DINO CICCHITANO  Broker

101-68 Algoma Street North
Thunder Bay, ON P7A 4Z3

Main: 807-766-2221
Cell: 807-473-7554
Fax: 807-767-0021
dino.cicchitano@century21.ca
 

Mortgage Information

A mortgage is a loan that is used to finance the purchase of a house or other property. The property being purchased is considered security to the lender to ensure that the buyer repays the amount of the loan plus interest.

There are many types of mortgages available today. They can range from fixed rate mortgages, where the interest rate does not change, to variable rate mortgages, where interest is determined according to the Bank of Canada rate, allowing the interest to increase or decrease depending on fluctuations in the economy.

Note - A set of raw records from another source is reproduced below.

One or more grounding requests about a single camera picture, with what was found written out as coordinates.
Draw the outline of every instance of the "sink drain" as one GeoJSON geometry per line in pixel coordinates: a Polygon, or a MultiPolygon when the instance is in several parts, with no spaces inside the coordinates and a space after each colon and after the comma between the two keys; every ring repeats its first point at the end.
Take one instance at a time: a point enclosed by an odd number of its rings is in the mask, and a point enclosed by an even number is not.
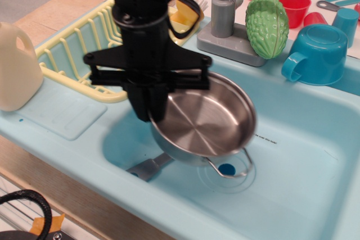
{"type": "MultiPolygon", "coordinates": [[[[225,164],[218,166],[219,171],[226,175],[235,175],[237,171],[244,171],[248,168],[248,162],[245,154],[239,154],[231,157],[225,164]]],[[[227,179],[219,176],[213,168],[209,166],[199,167],[198,174],[201,181],[212,191],[222,193],[237,193],[249,188],[255,180],[256,166],[249,171],[247,176],[227,179]]]]}

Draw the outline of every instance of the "black cable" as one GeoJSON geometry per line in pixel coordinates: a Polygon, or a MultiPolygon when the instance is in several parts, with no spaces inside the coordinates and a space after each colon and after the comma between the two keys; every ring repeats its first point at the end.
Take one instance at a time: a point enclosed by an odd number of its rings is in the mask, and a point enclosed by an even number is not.
{"type": "Polygon", "coordinates": [[[44,227],[41,231],[41,234],[38,236],[37,240],[45,240],[50,231],[50,227],[52,223],[52,214],[49,203],[40,193],[36,191],[32,191],[31,189],[15,191],[0,197],[0,205],[5,202],[9,202],[13,200],[24,200],[24,199],[36,203],[43,211],[45,218],[44,227]]]}

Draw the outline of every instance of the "toy kitchen sink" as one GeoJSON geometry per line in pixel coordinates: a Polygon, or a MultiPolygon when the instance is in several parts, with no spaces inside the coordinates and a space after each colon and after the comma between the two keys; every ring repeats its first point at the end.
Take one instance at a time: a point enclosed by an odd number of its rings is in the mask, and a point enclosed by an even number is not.
{"type": "MultiPolygon", "coordinates": [[[[162,153],[127,100],[102,103],[45,78],[20,110],[0,112],[1,134],[177,239],[328,240],[360,236],[360,62],[332,87],[281,76],[290,49],[251,67],[218,56],[211,71],[252,99],[254,168],[224,179],[173,161],[149,182],[126,169],[162,153]]],[[[185,48],[197,51],[196,37],[185,48]]],[[[246,167],[244,153],[228,163],[246,167]]]]}

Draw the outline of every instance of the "white plastic jug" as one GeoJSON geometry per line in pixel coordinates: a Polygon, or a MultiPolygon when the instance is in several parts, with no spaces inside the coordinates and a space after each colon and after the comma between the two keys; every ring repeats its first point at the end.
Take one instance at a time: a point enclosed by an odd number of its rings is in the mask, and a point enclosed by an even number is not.
{"type": "Polygon", "coordinates": [[[21,108],[42,82],[43,74],[29,36],[17,26],[0,22],[0,110],[21,108]],[[18,38],[24,49],[18,47],[18,38]]]}

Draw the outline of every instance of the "stainless steel pan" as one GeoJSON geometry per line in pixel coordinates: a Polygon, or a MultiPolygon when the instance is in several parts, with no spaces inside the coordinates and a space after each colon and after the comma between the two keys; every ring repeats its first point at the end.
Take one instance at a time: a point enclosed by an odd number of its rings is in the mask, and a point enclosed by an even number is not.
{"type": "Polygon", "coordinates": [[[152,120],[160,148],[175,160],[194,166],[211,165],[222,177],[246,176],[252,160],[244,149],[254,134],[256,116],[249,96],[234,82],[209,73],[210,89],[180,89],[169,94],[165,118],[152,120]],[[222,174],[216,164],[245,151],[248,169],[222,174]]]}

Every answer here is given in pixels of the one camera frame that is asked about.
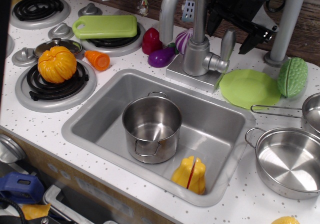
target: faucet handle
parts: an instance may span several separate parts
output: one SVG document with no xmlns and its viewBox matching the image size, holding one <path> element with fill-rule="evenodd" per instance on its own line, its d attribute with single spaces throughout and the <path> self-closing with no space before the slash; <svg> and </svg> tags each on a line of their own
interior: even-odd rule
<svg viewBox="0 0 320 224">
<path fill-rule="evenodd" d="M 221 41 L 220 59 L 229 61 L 230 56 L 236 45 L 236 31 L 233 28 L 227 29 Z"/>
<path fill-rule="evenodd" d="M 225 73 L 229 67 L 229 59 L 236 44 L 236 31 L 228 29 L 221 41 L 221 56 L 209 52 L 203 61 L 203 68 L 205 70 L 218 71 Z"/>
</svg>

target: metal sink basin
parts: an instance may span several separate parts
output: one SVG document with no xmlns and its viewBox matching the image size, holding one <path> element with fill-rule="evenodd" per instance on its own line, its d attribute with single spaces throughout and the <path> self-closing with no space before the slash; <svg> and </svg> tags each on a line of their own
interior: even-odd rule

There are a number of other products which attempt to offer the advantages of the fixed rate with the flexibility found in variable rate mortgages.

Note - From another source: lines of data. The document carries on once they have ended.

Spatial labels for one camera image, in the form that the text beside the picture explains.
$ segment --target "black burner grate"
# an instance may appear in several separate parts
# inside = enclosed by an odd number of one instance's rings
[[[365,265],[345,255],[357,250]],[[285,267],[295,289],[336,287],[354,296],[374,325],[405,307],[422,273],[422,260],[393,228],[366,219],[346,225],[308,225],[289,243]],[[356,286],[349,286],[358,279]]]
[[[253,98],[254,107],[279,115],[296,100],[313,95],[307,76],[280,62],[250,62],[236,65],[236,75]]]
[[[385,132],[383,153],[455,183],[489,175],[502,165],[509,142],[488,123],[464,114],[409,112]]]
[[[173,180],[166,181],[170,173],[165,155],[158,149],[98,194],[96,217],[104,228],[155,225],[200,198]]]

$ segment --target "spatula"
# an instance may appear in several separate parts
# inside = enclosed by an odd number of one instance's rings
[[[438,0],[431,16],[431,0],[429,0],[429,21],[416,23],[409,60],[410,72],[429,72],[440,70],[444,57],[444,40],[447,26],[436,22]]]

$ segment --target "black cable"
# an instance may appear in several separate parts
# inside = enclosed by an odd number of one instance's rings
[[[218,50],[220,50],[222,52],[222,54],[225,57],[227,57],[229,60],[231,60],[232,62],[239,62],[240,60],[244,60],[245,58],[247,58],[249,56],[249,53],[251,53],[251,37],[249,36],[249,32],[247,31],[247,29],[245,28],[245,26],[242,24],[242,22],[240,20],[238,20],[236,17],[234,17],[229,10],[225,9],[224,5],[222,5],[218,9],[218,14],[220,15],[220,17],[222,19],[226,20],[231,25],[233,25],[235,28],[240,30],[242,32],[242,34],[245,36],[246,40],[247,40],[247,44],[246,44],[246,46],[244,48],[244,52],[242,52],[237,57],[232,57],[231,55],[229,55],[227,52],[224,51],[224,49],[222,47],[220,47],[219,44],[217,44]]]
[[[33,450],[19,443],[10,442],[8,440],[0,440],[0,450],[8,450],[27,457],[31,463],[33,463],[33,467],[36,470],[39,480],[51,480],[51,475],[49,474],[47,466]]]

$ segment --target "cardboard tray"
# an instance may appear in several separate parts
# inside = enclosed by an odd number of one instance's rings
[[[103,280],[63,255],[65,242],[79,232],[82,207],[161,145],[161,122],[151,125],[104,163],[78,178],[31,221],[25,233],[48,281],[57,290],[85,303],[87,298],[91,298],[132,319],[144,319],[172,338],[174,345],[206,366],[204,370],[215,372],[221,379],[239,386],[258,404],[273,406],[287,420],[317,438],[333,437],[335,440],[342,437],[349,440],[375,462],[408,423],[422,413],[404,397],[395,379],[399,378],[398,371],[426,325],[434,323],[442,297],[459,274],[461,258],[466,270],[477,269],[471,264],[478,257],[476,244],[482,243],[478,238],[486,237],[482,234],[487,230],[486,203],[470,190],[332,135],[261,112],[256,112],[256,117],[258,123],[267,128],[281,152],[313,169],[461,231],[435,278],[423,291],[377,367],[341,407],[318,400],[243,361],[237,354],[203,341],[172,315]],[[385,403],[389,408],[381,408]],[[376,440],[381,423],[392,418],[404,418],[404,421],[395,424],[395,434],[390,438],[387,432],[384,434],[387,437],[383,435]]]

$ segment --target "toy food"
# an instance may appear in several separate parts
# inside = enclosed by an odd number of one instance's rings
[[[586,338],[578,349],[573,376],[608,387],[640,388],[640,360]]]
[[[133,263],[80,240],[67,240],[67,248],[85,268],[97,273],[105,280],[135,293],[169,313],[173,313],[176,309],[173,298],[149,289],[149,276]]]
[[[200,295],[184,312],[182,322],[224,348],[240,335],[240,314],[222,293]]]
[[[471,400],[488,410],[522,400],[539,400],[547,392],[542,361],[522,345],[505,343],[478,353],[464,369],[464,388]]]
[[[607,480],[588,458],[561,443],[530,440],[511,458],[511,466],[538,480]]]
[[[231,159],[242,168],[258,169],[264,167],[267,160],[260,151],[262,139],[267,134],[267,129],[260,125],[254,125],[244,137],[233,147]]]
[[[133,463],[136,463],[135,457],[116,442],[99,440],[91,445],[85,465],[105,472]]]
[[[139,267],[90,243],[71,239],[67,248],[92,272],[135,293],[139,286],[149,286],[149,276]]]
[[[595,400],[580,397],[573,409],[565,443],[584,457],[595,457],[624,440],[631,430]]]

Aside from interest, another important factor to consider is the term of a mortgage. You can choose from a short-term mortgage that must be renegotiated each year, or a long-term mortgage where you lock your loan in for up to 25 years.

The first thing you should do is meet with a representative from your financial institution to go over the different options available to you in detail. Your lender will be able to point out the advantages and disadvantages of each product, and provide insightful information on which options are best suited to your current situation and future financial plans.

There are three basic mortgage formats

  1. Conventional Mortgage:   In a conventional mortgage, the buyer must have saved a minimum of 25% of the purchase price as down payment. The other 75% of the purchase price or the appraised value of the property (whichever is less) will be provided by the lender.
  2. Insured or High-Ratio Mortgage:   In a high-ratio mortgage, the buyer has less than a 25% down payment, which means that the mortgage must be insured. These mortgages are granted under the provisions of the National Housing Act. You can borrow up to 95% of either the purchase price or the appraised value of the property (whichever is less), but MUST insure the mortgage, which involves a one-time insurance premium based on the value of the mortgage. Insurance may be provided by either the CMHC (Canada Mortgage and Housing Corporation) or a government-approved private insurer. The insurance premiums generally range anywhere from 1.25 to 3.75%, depending on the size of the down payment. The insurance premium may be paid up front or added to the amount of the mortgage. There are other factors to consider within this type of mortgage, that your lender can explain in more detail. Some of these factors are: minimum loan terms allowed, maximum amortization periods, allowable purchasers' debt levels, source or the down payment if less than 10%, use of property, etc.
  3. Pre-Approved Mortgage:   A pre-approved mortgage isn't actually a mortgage. It is the approval of a lender based on the buyer's application for a mortgage. If you are going to be house shopping, it is a good idea to get a pre-approved mortgage. This will let you know the maximum amount of mortgage the lender will allow based on your finances. This way, you won't get your heart set on a house that is more that a lender will give you.

Other Features

Lenders may add additional features and incentives to their mortgage products to attract more business. Look for a mortgage solution that suits your current finances and your long-term goals. You can choose from many payment structures, which offer flexible monthly plans and pre-payment options, which can actually save you money.